St Paul in the second reading from Corinthians today writes that "Christ did not send me to baptise, but to preach the Good News". These words speak loud and clear about the defining features of Christianity and about priorities we should establish in the building up of the Christian community.

For too long we have understood the Church's mission mainly in terms of providing the sacraments to shepherd the flock. But the Gospel offers some very important hints of the way forward to rediscover a New Testament mandate for the Church in the 21st century. We cannot stand by and watch the contemporary Church become a pale, anaemic version of its former self.

Matthew's Gospel, which we shall be reading throughout this liturgical year, highlights the essentials of the Christian community. Today's Gospel closes with what we may hold to be the Church's main defining features, namely, preaching the Good News and healing the sick. It sounds like a 'back to basics' call that is being made today, not because of some fashionable anti-institutionalism, but rather from a direct sense of obligation to the primal evangelical yearning - that the Gospel of Jesus Christ be heard and responded to in our time and in our place.

From today's set of readings it transpires very clearly that there is something very radical about God's Word. For the past 40 years, particularly in the wake of the Second Vatican Council, we have been talking perhaps too much about reform and renewal in the Church. But experience and the reality around us show that the Church actually needs to be 'refounded'.

The beginning of Jesus' ministry takes place in Galilee and the way it is narrated in today's Gospel may be divided into three parts: Jesus coming back to Galilee, Jesus calling the first disciples, and Jesus proclaiming the Word and curing people.

Matthew sums up the ministry of Jesus in Galilee with the words: "He went round the whole of Galilee teaching in their synagogues, proclaiming the Good News of the kingdom and curing all kinds of diseases and sickness among the people." This, in a nutshell, is progression from darkness to light as it unfolds in the biblical narrative throughout the history of salvation.
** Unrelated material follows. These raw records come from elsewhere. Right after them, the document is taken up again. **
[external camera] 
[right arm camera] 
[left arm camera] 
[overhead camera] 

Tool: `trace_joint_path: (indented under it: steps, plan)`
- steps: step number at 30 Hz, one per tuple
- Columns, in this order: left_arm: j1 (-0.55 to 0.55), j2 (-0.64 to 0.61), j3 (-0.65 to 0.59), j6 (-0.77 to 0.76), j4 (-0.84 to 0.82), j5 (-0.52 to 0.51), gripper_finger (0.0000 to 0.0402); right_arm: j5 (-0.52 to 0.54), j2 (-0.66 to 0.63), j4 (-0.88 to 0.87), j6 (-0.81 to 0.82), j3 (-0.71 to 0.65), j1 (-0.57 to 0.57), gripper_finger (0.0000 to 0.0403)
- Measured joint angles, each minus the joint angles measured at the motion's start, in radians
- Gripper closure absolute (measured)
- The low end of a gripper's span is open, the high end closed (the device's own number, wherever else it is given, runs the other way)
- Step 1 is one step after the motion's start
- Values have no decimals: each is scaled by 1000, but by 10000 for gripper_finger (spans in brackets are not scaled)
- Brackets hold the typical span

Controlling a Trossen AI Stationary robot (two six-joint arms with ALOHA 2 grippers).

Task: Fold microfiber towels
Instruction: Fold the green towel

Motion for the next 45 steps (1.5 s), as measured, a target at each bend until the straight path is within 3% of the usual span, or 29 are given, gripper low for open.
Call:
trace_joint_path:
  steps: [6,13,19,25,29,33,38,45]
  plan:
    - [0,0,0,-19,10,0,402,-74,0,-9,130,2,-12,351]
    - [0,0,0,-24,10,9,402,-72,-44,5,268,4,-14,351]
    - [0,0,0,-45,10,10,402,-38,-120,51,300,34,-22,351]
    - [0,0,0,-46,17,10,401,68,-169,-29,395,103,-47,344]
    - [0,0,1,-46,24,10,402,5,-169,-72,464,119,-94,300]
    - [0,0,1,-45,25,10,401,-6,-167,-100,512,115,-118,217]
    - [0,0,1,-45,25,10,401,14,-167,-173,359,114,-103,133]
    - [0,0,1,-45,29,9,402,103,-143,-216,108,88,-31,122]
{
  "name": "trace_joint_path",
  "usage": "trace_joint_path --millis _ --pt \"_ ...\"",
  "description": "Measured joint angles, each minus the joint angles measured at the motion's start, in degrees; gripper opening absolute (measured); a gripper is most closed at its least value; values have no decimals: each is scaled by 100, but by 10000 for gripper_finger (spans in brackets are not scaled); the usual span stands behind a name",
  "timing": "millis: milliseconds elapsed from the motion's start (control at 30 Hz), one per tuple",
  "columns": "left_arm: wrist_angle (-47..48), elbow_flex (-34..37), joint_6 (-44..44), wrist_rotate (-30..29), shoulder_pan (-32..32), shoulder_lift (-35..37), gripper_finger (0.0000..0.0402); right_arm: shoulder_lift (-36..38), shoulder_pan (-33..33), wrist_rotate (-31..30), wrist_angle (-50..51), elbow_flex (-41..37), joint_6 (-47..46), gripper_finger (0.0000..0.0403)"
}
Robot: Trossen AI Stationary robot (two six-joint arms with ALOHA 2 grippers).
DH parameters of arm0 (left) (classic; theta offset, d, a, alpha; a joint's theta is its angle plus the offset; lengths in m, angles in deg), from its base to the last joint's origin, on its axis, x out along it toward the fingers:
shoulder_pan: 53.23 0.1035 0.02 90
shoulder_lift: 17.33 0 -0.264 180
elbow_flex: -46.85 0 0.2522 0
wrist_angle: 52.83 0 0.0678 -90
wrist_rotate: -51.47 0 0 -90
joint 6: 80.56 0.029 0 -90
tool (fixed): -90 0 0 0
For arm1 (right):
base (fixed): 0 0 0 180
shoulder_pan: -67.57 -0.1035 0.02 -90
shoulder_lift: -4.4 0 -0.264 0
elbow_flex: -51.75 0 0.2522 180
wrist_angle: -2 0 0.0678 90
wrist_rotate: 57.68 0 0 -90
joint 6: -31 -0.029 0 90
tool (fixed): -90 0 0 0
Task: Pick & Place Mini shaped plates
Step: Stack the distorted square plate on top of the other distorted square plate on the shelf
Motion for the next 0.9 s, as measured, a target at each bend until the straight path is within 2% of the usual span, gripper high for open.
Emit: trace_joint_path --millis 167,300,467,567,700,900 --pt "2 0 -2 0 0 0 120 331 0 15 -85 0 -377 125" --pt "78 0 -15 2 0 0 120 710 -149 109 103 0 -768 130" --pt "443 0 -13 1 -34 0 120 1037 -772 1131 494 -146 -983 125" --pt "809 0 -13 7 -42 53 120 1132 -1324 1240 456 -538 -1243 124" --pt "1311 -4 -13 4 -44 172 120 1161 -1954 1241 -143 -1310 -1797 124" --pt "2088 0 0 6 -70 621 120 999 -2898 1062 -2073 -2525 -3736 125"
Coupled with this is Jesus's calling of Peter and his brother Andrew, and later of James and his brother John. Jesus is already constituting his Church, made up of common people whom he sought and found in their place of work. He placed on them the responsibility of the manner by which the Good News was to be handed on. That's what the Church is for and that's what the first disciples were sent to do.

But with the passing of time, things gradually changed, and, as D.H. Lawrence said as long ago as 1924, "The adventure has gone out of the Christian venture".

While in reality we live in a post-Christendom context, the western Church still operates for the most part in a Christendom mode. We as a Church are more concerned with the maintaining the institution than with the mission of preaching and healing people's ills. In all this, what is at stake is the ability of the Church in the West to both maintain and invigorate its witness. A missionary Church always thinks of the long haul rather than the quick fix.